### REQUIREMENT:
Look through the listing and locate every line containing the word "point"; copy those lines.

--------------------------------------------------

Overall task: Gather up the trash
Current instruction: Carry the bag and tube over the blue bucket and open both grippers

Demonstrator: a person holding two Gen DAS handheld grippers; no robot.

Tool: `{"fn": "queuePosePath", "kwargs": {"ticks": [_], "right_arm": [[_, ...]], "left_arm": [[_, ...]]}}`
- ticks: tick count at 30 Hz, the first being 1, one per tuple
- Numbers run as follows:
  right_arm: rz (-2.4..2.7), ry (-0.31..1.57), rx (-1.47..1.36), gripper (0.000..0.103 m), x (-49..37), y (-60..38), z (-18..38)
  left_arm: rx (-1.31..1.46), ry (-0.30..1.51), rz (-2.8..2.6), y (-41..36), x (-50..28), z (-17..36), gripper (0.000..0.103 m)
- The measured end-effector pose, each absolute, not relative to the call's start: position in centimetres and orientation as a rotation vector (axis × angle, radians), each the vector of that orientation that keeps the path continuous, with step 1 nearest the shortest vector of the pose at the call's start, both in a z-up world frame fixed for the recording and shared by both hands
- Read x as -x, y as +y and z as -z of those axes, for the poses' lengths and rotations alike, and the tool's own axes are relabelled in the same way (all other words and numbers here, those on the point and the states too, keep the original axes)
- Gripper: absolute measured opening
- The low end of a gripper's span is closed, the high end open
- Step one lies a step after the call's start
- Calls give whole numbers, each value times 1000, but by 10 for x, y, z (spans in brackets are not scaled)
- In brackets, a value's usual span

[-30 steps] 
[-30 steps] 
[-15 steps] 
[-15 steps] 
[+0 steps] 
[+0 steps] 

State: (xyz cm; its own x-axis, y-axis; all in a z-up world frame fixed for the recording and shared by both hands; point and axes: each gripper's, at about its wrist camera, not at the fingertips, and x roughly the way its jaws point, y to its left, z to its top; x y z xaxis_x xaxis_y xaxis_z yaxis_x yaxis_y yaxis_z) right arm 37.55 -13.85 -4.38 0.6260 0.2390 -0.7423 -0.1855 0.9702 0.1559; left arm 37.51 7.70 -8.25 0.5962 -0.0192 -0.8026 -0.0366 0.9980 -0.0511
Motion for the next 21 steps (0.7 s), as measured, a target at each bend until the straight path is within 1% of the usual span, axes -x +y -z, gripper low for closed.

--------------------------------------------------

### RESPONSE TO THE EXERCISE:
- Read x as -x, y as +y and z as -z of those axes, for the poses' lengths and rotations alike, and the tool's own axes are relabelled in the same way (all other words and numbers here, those on the point and the states too, keep the original axes)
State: (xyz cm; its own x-axis, y-axis; all in a z-up world frame fixed for the recording and shared by both hands; point and axes: each gripper's, at about its wrist camera, not at the fingertips, and x roughly the way its jaws point, y to its left, z to its top; x y z xaxis_x xaxis_y xaxis_z yaxis_x yaxis_y yaxis_z) right arm 37.55 -13.85 -4.38 0.6260 0.2390 -0.7423 -0.1855 0.9702 0.1559; left arm 37.51 7.70 -8.25 0.5962 -0.0192 -0.8026 -0.0366 0.9980 -0.0511

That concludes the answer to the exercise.